Plastic processors have reportedly delayed investment in new equipment on fears over the political future, and there are widespread accounts of a great many wealthy Chinese moving themselves, and their wealth, overseas.
Concerns remain that there is still no consensus on China's long-term economic direction. If the hardliners, or conservatives, win, worries persist that China will stick largely to its investment-focused growth model, leading to more bad debt problems, more environmental degradation and more asset bubbles that would widen the gap between the rich and the poor.

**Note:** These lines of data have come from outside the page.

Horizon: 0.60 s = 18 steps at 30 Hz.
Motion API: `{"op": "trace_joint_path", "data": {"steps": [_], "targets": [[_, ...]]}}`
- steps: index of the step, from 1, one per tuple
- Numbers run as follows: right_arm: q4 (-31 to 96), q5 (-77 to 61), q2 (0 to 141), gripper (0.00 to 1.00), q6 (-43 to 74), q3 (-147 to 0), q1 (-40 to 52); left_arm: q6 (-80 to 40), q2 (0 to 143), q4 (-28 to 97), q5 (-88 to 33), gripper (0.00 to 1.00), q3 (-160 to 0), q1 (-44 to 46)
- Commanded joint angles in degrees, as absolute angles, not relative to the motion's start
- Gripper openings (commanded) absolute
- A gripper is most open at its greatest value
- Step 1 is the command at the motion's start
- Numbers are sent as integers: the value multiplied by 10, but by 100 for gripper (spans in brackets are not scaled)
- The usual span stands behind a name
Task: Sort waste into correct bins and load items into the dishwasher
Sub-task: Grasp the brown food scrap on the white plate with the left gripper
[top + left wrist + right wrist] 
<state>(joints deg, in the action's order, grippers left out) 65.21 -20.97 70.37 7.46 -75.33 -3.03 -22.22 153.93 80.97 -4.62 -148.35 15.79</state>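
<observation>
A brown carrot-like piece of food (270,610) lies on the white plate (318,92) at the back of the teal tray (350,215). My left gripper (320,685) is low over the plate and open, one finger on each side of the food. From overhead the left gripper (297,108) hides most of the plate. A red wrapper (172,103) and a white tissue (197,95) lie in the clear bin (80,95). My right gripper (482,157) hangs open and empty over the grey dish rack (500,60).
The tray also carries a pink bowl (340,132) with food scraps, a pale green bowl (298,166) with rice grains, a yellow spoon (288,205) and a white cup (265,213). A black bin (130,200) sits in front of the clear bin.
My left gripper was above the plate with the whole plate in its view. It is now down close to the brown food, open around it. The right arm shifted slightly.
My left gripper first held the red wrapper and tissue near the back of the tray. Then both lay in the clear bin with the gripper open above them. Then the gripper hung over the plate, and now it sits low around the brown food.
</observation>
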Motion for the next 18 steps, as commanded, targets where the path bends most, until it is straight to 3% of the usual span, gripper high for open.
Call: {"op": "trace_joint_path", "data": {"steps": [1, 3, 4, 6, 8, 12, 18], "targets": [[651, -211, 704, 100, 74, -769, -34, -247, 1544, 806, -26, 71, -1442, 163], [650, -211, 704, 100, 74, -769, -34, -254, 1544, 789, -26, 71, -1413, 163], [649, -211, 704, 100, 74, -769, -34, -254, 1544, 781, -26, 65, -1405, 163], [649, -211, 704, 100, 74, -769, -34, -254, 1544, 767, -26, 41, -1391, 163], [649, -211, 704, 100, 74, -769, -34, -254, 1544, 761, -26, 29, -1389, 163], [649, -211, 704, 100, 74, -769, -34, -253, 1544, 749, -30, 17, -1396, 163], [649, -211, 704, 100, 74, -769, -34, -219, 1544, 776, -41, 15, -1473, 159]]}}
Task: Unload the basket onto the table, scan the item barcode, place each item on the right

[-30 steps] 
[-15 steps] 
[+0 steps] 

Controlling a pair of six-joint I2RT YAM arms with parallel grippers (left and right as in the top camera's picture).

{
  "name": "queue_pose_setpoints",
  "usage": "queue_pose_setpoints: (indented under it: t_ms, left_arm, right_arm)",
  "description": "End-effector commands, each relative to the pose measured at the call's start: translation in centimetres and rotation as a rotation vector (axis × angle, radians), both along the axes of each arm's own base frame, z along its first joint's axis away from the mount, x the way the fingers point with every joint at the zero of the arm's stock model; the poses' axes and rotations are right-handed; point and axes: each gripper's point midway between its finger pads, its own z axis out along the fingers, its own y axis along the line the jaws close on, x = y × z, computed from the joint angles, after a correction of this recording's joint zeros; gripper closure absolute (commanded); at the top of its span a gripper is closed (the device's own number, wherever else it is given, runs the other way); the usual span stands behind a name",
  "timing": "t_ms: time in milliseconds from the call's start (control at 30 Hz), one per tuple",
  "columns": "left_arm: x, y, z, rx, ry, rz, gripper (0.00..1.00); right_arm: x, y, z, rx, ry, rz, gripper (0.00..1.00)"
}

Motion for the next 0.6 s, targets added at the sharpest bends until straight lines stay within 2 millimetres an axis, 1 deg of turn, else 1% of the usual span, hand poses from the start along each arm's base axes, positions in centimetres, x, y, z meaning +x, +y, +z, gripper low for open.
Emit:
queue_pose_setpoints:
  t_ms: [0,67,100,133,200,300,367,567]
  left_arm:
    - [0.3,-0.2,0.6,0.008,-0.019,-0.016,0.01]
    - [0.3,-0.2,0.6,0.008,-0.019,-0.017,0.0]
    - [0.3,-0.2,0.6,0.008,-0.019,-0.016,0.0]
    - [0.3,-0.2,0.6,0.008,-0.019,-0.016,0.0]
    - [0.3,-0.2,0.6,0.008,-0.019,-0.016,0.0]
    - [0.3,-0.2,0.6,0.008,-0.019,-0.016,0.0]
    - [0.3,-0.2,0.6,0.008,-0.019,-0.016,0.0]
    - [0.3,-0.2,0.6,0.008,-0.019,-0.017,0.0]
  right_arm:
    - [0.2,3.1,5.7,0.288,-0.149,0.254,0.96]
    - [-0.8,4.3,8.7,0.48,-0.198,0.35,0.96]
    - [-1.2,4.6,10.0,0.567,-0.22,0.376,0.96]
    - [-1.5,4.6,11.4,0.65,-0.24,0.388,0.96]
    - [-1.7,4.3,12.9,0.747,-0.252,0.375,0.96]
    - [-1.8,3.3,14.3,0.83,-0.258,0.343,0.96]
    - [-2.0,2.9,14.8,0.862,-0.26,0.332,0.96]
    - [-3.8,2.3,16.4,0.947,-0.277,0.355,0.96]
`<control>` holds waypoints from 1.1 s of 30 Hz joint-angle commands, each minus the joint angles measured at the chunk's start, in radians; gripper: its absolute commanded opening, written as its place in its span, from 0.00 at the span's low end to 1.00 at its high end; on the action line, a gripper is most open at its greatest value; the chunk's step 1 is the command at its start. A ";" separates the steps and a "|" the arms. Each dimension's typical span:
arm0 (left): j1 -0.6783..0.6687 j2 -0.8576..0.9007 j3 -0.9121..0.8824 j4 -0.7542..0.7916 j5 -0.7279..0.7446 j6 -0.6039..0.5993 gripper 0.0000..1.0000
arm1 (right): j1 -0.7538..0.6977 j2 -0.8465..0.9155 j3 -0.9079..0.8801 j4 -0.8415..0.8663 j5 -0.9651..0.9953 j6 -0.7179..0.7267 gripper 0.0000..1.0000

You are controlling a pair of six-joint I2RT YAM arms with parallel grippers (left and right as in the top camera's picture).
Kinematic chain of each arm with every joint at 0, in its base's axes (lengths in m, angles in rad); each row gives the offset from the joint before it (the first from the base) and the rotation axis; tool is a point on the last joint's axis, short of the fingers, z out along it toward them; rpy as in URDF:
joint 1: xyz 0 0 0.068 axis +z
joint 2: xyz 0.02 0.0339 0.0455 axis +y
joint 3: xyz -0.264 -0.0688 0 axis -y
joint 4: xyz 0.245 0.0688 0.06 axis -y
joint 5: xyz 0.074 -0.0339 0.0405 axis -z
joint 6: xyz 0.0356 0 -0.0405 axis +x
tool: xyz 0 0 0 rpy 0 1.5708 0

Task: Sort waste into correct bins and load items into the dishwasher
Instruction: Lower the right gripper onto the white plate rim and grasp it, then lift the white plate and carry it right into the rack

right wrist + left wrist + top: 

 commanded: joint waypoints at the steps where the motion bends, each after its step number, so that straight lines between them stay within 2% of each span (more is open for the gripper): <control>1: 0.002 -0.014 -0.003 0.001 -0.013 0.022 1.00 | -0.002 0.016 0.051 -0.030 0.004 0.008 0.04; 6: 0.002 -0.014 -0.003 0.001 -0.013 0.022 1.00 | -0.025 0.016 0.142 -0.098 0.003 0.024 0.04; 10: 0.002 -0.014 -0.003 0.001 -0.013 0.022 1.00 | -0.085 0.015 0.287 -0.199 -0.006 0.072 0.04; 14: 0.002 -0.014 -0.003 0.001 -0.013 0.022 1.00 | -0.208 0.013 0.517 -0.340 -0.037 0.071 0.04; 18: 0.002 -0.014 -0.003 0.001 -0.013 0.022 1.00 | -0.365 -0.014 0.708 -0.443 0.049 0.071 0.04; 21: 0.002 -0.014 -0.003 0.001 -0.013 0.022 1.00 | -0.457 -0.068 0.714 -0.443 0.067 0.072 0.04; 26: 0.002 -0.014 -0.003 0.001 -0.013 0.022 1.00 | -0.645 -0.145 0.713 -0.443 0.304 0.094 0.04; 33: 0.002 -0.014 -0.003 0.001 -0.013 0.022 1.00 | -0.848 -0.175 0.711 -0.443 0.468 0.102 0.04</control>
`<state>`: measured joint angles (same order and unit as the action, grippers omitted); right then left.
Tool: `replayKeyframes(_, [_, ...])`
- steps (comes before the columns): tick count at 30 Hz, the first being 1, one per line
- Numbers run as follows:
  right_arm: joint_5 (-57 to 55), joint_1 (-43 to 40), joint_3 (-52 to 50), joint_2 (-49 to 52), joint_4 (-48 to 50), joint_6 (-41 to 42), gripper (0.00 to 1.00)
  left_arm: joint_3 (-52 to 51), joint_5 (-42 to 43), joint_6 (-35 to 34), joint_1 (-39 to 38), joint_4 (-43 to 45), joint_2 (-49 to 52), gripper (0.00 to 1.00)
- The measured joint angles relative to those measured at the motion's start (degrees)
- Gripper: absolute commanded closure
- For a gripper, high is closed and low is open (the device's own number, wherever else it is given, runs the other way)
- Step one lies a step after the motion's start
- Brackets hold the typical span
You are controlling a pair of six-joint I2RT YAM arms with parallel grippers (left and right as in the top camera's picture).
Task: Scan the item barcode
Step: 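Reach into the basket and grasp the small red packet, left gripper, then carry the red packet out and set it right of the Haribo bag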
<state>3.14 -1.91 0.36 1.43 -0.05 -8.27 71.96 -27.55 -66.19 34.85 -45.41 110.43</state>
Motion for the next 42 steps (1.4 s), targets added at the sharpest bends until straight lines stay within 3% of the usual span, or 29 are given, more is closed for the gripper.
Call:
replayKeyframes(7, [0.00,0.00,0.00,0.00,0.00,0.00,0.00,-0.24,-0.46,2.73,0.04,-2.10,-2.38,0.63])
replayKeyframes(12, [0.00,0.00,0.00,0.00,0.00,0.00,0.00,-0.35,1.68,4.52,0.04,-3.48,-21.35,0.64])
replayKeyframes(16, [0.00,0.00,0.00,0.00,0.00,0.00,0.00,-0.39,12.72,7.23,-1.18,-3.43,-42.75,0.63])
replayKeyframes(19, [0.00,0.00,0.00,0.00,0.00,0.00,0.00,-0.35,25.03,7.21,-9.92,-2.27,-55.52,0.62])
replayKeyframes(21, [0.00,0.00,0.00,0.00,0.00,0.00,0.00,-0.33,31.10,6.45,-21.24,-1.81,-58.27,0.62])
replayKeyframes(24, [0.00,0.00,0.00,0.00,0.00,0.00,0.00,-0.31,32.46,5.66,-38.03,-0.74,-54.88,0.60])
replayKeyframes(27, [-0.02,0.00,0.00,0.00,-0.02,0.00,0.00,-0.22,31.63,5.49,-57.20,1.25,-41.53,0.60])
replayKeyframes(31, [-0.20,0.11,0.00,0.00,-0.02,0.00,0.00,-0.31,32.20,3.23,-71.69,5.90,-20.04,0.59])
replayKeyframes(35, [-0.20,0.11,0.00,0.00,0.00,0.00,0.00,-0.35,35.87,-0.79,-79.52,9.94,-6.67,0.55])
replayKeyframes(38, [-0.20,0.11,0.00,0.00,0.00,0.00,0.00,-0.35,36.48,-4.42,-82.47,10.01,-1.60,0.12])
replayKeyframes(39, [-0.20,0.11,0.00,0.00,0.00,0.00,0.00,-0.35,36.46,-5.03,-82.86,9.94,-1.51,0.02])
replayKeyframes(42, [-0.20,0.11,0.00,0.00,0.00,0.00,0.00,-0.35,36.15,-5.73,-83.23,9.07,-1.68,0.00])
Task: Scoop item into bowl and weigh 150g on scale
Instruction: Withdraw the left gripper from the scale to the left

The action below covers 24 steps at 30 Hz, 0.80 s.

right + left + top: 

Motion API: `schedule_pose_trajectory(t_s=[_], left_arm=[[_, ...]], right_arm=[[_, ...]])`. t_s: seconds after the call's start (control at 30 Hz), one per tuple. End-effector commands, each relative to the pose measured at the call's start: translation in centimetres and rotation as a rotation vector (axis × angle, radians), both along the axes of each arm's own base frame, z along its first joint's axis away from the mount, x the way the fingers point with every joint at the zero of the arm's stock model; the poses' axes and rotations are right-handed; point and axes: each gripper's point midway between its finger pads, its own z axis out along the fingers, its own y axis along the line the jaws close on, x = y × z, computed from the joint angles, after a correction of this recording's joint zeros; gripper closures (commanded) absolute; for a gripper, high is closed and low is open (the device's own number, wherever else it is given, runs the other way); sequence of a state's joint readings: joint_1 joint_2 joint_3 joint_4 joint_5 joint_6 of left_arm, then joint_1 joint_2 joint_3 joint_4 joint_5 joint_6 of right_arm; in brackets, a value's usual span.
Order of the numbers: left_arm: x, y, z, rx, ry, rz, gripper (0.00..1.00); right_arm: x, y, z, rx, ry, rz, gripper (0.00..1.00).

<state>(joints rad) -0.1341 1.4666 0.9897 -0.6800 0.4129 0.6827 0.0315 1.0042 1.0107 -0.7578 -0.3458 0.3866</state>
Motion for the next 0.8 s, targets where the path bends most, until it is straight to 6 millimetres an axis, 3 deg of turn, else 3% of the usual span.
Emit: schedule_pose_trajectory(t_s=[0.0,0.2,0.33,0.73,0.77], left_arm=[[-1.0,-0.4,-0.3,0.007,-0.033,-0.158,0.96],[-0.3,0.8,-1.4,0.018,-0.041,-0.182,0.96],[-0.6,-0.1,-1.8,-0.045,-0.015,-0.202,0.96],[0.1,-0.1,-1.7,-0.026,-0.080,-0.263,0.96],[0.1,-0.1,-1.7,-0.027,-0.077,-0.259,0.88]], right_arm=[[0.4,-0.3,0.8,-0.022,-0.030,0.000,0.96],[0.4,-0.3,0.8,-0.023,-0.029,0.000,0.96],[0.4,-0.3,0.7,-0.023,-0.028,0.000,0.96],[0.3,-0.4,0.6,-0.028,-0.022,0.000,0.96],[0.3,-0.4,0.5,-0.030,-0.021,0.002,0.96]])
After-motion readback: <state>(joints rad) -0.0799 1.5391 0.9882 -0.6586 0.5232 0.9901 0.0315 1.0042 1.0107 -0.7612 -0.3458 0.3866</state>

Alternatively, a victory for the reformers might lead to a painful period of economic adjustment, during which GDP growth would be lower than over the past decade, as greater domestic demand is stimulated at the expense of investment.
The other view, and one shared by the several petrochemical industry executives, is that income growth in China, along with increased urbanisation, virtually guarantees strong demand growth for their products.
They support the arguments of analysts such as those at HSBC, who in a report released on 15 October - The Rise of the Emerging Markets Middle Class - wrote: "Between now and 2050 the average Chinese worker's income will increase seven-fold with individual income per capita rising from close to $2,500 per year to almost $18,000 per year.
"With a population of 1.4bn people today, that's a lot of people becoming a lot richer.
"The risks to these estimates are to the upside. We don't assume China 'catches up'. In fact, we forecast income per capita in 2050 will still be only a third of that of the US. It is more than probable that growth in income will be even greater than this."
Urbanisation is still only just over 50% in China, compared with around 80% in the West, added the industry executives, creating lots more growth in chemicals and polymers as people migrate to the country's cities and towns.
But demographics remain a problem for China, as its population ages before it has had the opportunity to become rich.
"China's population has been ageing since 2000, according to UN definitions," wrote David Pilling in a 5 October Financial Times article. "From 2015, when the working-age population will start to shrink, the demographic dividend China has enjoyed for so long will crank into rapid reverse.
"This is all happening much quicker than in other countries that trod a similar development path."
Still, the dominant investment thesis remains that everything will be fine with China, and this theory is even said to have inspired recent polyethylene (PE) trade flows.
Even though current PE demand is very weak in China, with flat growth expected for 2012, total PE imports in August (the latest figures available) rose to 817,277 tonnes from 681,100 tonnes in July.
Low density polyethylene (LDPE) shipments increased month-on-month by 27%, high density polyethylene (HDPE) by 21% and linear low density polyethylene (LLDPE) by 15%.
"Traders have speculated on a strong recovery in demand from the second quarter of next year, when China's new leadership is firmly in place," added the polyolefin industry player.
"Meanwhile, the current market has been made worse by the fact that the surge in imports has mainly gone into inventory. Local distributor stocks are very high."
He added that this was a factor behind recent declines in pricing. Asian pricing for the week ended 12 October fell by $5-45/tonne, according to ICIS.
There are obvious risks in stocking up in the current very uncertain economic and political environment.
Risks not only include the progress of economic reform, but also the continuing East China islands dispute with Japan that shows no signs of resolution.
Concerns persist that if military conflict breaks out that oil prices would quickly increase to $120-150/bbl. Petrochemicals pricing would, in response, also increase but would then swiftly collapse given the weak demand fundamentals, warn industry executives.
But since when has anybody made money out of China without taking some kind of gamble?